***** Supplied entries

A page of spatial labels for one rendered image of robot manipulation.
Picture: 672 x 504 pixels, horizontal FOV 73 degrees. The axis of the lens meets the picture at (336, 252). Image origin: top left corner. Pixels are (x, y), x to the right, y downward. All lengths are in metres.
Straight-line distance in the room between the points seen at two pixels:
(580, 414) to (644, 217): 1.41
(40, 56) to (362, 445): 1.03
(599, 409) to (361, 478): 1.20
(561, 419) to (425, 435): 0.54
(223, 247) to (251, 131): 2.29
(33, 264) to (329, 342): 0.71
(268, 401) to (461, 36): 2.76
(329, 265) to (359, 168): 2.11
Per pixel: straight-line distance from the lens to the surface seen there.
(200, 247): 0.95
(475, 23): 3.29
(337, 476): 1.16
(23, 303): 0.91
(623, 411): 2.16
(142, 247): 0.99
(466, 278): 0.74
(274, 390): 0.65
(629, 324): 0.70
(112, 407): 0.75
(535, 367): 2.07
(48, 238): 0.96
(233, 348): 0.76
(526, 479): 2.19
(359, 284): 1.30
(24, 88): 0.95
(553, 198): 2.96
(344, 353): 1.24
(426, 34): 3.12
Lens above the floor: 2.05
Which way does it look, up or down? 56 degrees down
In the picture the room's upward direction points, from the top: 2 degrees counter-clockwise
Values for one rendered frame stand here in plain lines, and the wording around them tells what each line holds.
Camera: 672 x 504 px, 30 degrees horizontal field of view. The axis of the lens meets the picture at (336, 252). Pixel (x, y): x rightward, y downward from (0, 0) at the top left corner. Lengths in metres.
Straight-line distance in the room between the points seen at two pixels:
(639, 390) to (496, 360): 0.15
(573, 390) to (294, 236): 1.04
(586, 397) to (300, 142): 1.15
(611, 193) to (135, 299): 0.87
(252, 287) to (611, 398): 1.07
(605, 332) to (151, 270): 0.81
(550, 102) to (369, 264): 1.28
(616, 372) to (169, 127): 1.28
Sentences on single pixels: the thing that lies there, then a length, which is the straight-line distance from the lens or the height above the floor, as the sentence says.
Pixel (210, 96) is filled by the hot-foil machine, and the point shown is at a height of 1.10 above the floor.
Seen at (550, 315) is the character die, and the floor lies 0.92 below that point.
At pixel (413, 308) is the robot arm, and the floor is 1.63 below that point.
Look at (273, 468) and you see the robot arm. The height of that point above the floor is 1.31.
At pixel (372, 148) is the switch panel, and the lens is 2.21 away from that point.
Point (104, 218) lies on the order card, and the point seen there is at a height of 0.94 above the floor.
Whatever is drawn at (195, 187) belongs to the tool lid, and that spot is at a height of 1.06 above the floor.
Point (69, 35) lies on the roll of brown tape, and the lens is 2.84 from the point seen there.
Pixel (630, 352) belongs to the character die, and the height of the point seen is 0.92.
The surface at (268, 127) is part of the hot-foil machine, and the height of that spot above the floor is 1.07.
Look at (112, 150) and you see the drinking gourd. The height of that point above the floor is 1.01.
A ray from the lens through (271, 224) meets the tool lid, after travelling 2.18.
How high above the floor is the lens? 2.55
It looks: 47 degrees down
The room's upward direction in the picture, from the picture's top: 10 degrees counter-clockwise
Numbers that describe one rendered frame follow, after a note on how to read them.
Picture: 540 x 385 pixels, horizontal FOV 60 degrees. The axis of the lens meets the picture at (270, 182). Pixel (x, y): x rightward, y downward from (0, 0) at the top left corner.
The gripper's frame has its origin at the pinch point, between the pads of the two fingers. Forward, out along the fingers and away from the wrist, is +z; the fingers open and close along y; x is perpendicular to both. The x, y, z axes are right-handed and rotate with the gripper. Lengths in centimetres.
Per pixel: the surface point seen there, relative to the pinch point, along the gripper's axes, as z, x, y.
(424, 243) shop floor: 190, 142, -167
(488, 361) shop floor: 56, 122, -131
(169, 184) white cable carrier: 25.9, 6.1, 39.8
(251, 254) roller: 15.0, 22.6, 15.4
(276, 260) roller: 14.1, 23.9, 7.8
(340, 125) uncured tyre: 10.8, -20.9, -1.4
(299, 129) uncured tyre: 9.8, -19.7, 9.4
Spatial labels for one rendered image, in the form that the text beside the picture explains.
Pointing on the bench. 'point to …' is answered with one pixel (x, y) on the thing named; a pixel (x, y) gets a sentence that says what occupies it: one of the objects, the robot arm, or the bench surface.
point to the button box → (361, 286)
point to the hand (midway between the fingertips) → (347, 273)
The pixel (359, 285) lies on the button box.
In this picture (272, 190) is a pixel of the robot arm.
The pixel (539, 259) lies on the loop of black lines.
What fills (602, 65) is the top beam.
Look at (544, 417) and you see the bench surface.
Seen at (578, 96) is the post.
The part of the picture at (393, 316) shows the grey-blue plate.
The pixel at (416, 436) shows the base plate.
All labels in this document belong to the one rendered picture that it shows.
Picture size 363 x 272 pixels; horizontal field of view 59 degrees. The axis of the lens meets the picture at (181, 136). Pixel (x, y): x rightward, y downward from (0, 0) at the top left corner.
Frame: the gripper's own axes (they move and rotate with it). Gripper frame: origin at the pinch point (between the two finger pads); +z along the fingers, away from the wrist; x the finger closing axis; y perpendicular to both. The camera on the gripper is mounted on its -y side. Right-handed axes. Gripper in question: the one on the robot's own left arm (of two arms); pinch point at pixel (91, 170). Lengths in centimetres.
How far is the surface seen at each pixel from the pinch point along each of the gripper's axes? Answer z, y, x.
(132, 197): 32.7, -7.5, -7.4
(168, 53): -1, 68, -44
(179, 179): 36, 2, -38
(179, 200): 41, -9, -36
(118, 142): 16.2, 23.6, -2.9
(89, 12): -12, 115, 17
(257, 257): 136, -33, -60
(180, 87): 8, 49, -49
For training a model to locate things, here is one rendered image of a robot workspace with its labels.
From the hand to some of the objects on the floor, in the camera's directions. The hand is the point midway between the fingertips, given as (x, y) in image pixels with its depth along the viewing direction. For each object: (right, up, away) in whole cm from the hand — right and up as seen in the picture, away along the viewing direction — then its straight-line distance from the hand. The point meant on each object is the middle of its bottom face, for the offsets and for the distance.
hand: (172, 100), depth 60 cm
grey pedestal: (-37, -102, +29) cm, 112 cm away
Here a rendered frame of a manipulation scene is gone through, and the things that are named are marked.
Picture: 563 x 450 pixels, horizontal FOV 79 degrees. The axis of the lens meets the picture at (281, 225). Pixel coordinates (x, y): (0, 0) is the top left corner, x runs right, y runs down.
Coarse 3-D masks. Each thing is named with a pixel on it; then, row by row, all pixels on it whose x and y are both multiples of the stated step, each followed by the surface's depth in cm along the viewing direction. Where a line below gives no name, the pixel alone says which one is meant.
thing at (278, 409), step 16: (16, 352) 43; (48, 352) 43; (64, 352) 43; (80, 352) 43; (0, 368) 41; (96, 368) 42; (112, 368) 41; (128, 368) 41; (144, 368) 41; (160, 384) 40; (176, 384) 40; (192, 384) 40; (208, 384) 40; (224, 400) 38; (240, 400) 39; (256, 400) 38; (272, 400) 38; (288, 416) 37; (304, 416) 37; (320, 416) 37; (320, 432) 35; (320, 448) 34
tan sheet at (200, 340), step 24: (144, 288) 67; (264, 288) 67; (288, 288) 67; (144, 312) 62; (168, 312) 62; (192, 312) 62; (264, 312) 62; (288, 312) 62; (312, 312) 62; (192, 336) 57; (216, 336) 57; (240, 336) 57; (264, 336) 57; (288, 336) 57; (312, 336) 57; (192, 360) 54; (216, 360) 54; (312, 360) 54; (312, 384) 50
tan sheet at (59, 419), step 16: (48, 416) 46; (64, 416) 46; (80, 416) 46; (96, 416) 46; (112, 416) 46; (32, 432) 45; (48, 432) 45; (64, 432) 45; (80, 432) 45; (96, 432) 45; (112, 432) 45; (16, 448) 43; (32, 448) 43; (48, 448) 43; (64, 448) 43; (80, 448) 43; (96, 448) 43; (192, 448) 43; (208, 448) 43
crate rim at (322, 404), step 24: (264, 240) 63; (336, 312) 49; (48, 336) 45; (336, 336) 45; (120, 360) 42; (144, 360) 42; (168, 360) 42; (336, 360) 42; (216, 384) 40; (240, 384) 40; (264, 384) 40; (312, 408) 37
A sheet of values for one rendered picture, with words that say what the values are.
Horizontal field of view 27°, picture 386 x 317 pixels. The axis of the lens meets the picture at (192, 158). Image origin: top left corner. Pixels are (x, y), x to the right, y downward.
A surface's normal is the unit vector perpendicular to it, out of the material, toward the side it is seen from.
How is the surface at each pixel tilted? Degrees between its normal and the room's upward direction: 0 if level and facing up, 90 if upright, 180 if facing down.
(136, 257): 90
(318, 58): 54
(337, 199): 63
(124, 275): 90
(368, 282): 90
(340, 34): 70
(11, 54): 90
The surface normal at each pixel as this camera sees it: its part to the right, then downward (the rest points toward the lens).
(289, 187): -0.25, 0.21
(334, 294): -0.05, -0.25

**********

Action item — Taking the entries above, write out exactly each line from the one holding "(48, 238): 0.96" to the one holding "At pixel (372, 148)", both included, and stop there.

Response to the task —
(48, 238): 0.96
(233, 348): 0.76
(526, 479): 2.19
(359, 284): 1.30
(24, 88): 0.95
(553, 198): 2.96
(344, 353): 1.24
(426, 34): 3.12
Lens above the floor: 2.05
Which way does it look, up or down? 56 degrees down
In the picture the room's upward direction points, from the top: 2 degrees counter-clockwise
Values for one rendered frame stand here in plain lines, and the wording around them tells what each line holds.
Camera: 672 x 504 px, 30 degrees horizontal field of view. The axis of the lens meets the picture at (336, 252). Pixel (x, y): x rightward, y downward from (0, 0) at the top left corner. Lengths in metres.
Straight-line distance in the room between the points seen at two pixels:
(639, 390) to (496, 360): 0.15
(573, 390) to (294, 236): 1.04
(586, 397) to (300, 142): 1.15
(611, 193) to (135, 299): 0.87
(252, 287) to (611, 398): 1.07
(605, 332) to (151, 270): 0.81
(550, 102) to (369, 264): 1.28
(616, 372) to (169, 127): 1.28
Sentences on single pixels: the thing that lies there, then a length, which is the straight-line distance from the lens or the height above the floor, as the sentence says.
Pixel (210, 96) is filled by the hot-foil machine, and the point shown is at a height of 1.10 above the floor.
Seen at (550, 315) is the character die, and the floor lies 0.92 below that point.
At pixel (413, 308) is the robot arm, and the floor is 1.63 below that point.
Look at (273, 468) and you see the robot arm. The height of that point above the floor is 1.31.
At pixel (372, 148) is the switch panel, and the lens is 2.21 away from that point.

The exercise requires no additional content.